Source material:
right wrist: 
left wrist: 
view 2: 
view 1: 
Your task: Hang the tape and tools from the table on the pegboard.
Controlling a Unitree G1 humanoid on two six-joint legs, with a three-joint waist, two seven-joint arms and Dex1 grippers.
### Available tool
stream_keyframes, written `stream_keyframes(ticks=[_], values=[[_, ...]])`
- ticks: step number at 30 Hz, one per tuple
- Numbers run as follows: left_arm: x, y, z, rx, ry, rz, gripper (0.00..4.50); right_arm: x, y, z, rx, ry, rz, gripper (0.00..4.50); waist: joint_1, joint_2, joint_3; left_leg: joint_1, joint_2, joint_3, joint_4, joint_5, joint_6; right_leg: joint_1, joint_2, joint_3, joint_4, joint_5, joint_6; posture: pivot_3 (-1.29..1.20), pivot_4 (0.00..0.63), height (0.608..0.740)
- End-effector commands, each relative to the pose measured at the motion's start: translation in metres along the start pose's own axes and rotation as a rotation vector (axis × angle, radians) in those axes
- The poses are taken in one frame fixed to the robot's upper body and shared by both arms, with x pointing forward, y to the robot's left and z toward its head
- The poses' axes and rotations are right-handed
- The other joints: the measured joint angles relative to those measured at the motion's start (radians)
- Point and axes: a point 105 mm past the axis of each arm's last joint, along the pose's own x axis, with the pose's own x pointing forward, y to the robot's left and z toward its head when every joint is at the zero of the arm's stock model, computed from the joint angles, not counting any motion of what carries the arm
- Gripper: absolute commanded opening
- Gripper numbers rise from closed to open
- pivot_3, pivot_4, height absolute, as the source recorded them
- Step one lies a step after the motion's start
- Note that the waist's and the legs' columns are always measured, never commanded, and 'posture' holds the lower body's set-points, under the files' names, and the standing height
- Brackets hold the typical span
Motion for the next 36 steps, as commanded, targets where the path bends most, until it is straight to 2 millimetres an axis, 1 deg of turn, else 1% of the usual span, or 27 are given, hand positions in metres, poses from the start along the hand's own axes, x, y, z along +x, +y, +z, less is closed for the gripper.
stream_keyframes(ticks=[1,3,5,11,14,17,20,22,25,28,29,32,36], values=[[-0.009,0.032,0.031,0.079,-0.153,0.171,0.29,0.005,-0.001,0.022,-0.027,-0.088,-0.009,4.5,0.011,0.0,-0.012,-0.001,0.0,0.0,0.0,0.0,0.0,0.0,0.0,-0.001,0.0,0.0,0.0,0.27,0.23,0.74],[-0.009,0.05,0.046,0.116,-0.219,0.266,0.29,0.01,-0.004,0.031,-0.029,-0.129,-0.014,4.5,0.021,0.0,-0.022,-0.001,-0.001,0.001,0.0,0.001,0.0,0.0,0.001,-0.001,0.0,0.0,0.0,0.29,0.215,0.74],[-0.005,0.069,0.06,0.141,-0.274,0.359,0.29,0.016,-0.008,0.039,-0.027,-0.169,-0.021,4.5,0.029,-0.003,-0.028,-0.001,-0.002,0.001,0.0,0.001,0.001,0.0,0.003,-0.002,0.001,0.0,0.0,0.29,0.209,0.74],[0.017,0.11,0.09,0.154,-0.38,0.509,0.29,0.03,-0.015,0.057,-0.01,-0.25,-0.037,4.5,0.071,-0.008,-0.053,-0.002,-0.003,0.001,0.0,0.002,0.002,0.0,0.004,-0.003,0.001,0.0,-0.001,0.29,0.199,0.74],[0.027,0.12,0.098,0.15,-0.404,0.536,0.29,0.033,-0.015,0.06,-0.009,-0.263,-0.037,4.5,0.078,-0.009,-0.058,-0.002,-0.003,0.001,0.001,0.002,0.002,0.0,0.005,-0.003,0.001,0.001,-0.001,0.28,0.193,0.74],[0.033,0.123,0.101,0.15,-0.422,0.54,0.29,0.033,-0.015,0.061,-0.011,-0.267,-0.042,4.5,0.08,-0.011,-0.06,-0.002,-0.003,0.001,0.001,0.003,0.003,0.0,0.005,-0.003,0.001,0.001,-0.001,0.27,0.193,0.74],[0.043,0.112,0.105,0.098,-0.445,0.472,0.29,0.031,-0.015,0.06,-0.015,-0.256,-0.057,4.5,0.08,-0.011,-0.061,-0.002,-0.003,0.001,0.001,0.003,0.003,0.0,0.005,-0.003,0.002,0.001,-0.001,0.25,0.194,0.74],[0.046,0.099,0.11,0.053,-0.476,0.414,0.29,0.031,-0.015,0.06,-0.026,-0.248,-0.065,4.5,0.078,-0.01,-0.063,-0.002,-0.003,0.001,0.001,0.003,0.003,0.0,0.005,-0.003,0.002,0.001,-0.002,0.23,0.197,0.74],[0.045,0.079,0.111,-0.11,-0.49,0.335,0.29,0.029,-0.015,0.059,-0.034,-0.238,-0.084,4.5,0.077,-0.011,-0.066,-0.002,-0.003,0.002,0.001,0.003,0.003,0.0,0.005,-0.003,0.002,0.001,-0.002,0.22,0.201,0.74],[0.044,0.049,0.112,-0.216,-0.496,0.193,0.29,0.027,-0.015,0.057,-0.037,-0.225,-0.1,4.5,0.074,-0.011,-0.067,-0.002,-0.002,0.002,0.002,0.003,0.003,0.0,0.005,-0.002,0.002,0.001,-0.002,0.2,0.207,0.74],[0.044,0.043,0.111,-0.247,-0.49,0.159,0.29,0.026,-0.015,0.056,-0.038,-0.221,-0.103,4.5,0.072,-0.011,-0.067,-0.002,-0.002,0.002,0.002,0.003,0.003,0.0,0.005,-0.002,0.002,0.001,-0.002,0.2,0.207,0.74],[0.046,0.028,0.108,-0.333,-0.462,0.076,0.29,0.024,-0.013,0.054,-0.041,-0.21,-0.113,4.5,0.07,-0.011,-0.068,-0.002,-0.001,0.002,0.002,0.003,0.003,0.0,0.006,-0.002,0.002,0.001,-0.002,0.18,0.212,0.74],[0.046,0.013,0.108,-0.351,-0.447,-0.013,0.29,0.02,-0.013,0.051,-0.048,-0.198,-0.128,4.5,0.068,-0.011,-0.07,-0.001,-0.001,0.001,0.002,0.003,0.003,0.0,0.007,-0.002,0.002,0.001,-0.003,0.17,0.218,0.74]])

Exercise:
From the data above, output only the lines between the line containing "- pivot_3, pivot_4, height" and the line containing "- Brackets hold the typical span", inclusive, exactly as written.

Exercise response:
- pivot_3, pivot_4, height absolute, as the source recorded them
- Step one lies a step after the motion's start
- Note that the waist's and the legs' columns are always measured, never commanded, and 'posture' holds the lower body's set-points, under the files' names, and the standing height
- Brackets hold the typical span

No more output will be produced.